Problem description -
Find and copy each line of the listing below that has the word "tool" in it.

Information shown -
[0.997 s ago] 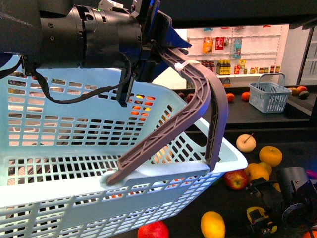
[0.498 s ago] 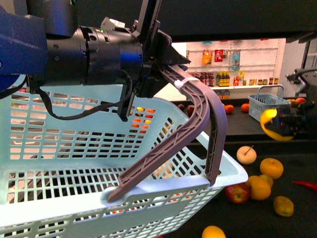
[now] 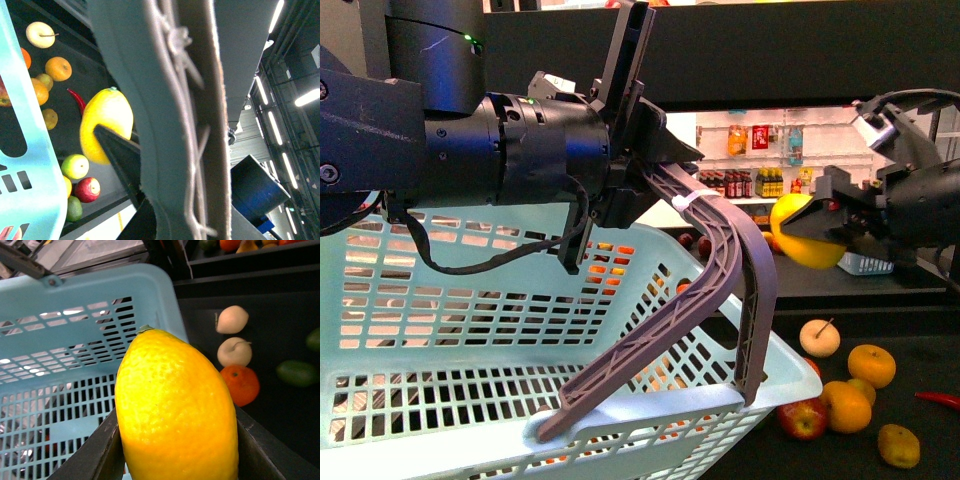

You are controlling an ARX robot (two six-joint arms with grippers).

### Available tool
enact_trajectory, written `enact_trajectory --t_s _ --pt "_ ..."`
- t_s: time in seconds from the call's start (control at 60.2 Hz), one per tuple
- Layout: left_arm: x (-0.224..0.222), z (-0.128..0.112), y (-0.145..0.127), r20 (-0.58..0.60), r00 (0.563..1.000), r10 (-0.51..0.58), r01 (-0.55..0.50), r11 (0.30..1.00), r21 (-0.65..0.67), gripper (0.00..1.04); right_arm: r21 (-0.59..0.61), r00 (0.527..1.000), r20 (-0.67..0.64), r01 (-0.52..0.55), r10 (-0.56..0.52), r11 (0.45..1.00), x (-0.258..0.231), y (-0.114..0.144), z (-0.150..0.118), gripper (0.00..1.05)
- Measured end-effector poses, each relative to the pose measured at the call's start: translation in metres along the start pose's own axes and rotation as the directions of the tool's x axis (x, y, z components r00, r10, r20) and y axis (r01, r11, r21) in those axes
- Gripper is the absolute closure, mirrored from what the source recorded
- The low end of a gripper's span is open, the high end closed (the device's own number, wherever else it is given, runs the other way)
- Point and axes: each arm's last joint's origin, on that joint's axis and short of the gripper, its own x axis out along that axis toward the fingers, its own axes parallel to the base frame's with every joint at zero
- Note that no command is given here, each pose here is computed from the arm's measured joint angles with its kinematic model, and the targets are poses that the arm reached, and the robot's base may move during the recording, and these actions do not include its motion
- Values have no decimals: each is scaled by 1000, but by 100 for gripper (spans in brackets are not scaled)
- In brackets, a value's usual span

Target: Pick lemon from shelf

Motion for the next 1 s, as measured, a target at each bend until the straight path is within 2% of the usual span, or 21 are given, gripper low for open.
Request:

Response for this exercise -
### Available tool
- Measured end-effector poses, each relative to the pose measured at the call's start: translation in metres along the start pose's own axes and rotation as the directions of the tool's x axis (x, y, z components r00, r10, r20) and y axis (r01, r11, r21) in those axes

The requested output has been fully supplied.